_The problem_:
Return each line of the data below verbatim; pictures are to be left out.

_Provided data_:
☆ ☆ ☆ ☆ ☆
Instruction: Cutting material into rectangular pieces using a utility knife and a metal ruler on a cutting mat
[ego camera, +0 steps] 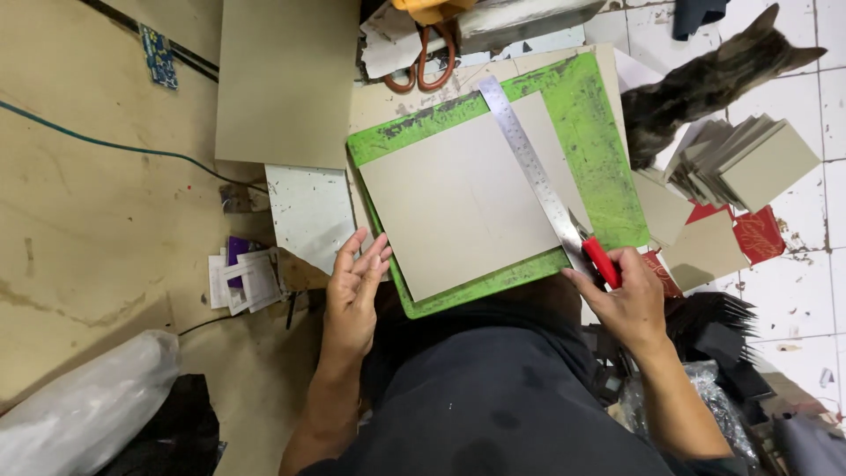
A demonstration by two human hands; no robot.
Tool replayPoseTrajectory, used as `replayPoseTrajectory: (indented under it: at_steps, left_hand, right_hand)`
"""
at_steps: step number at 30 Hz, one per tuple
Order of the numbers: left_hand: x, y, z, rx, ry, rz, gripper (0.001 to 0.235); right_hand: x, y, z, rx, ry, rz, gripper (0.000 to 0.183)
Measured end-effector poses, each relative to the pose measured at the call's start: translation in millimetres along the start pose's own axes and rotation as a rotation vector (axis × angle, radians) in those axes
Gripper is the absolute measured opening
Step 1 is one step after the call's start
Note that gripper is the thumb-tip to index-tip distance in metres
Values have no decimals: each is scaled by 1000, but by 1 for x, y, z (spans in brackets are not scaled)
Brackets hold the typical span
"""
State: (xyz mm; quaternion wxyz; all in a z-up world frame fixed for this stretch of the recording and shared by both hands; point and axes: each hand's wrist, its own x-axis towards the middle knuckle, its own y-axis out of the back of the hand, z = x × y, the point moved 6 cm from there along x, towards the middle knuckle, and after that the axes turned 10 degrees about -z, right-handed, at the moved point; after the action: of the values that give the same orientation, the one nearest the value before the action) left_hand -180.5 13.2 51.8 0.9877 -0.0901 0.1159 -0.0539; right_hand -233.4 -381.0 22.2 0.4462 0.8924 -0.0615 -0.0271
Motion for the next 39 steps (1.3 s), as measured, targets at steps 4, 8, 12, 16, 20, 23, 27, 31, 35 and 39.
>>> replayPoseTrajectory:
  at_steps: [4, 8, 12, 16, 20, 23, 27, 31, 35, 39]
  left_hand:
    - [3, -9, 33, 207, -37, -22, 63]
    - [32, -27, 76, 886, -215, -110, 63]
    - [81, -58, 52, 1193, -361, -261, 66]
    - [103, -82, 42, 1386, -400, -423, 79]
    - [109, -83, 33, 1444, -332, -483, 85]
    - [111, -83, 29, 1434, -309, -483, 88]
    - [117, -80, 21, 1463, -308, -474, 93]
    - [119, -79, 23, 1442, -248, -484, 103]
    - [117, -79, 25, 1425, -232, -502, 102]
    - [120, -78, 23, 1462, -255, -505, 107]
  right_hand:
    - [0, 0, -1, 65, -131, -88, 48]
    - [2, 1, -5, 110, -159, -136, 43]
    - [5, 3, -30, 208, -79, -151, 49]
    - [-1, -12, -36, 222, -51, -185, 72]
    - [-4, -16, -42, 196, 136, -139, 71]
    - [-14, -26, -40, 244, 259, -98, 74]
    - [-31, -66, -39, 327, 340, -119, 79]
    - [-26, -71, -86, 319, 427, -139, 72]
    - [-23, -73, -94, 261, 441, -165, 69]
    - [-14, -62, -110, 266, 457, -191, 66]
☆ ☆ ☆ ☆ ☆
_Response for this exercise_:
Instruction: Cutting material into rectangular pieces using a utility knife and a metal ruler on a cutting mat
[ego camera, +0 steps] 
A demonstration by two human hands; no robot.
Tool replayPoseTrajectory, used as `replayPoseTrajectory: (indented under it: at_steps, left_hand, right_hand)`
"""
at_steps: step number at 30 Hz, one per tuple
Order of the numbers: left_hand: x, y, z, rx, ry, rz, gripper (0.001 to 0.235); right_hand: x, y, z, rx, ry, rz, gripper (0.000 to 0.183)
Measured end-effector poses, each relative to the pose measured at the call's start: translation in millimetres along the start pose's own axes and rotation as a rotation vector (axis × angle, radians) in those axes
Gripper is the absolute measured opening
Step 1 is one step after the call's start
Note that gripper is the thumb-tip to index-tip distance in metres
Values have no decimals: each is scaled by 1000, but by 1 for x, y, z (spans in brackets are not scaled)
Brackets hold the typical span
"""
State: (xyz mm; quaternion wxyz; all in a z-up world frame fixed for this stretch of the recording and shared by both hands; point and axes: each hand's wrist, its own x-axis towards the middle knuckle, its own y-axis out of the back of the hand, z = x × y, the point moved 6 cm from there along x, towards the middle knuckle, and after that the axes turned 10 degrees about -z, right-handed, at the moved point; after the action: of the values that give the same orientation, the one nearest the value before the action) left_hand -180.5 13.2 51.8 0.9877 -0.0901 0.1159 -0.0539; right_hand -233.4 -381.0 22.2 0.4462 0.8924 -0.0615 -0.0271
Motion for the next 39 steps (1.3 s), as measured, targets at steps 4, 8, 12, 16, 20, 23, 27, 31, 35 and 39.
>>> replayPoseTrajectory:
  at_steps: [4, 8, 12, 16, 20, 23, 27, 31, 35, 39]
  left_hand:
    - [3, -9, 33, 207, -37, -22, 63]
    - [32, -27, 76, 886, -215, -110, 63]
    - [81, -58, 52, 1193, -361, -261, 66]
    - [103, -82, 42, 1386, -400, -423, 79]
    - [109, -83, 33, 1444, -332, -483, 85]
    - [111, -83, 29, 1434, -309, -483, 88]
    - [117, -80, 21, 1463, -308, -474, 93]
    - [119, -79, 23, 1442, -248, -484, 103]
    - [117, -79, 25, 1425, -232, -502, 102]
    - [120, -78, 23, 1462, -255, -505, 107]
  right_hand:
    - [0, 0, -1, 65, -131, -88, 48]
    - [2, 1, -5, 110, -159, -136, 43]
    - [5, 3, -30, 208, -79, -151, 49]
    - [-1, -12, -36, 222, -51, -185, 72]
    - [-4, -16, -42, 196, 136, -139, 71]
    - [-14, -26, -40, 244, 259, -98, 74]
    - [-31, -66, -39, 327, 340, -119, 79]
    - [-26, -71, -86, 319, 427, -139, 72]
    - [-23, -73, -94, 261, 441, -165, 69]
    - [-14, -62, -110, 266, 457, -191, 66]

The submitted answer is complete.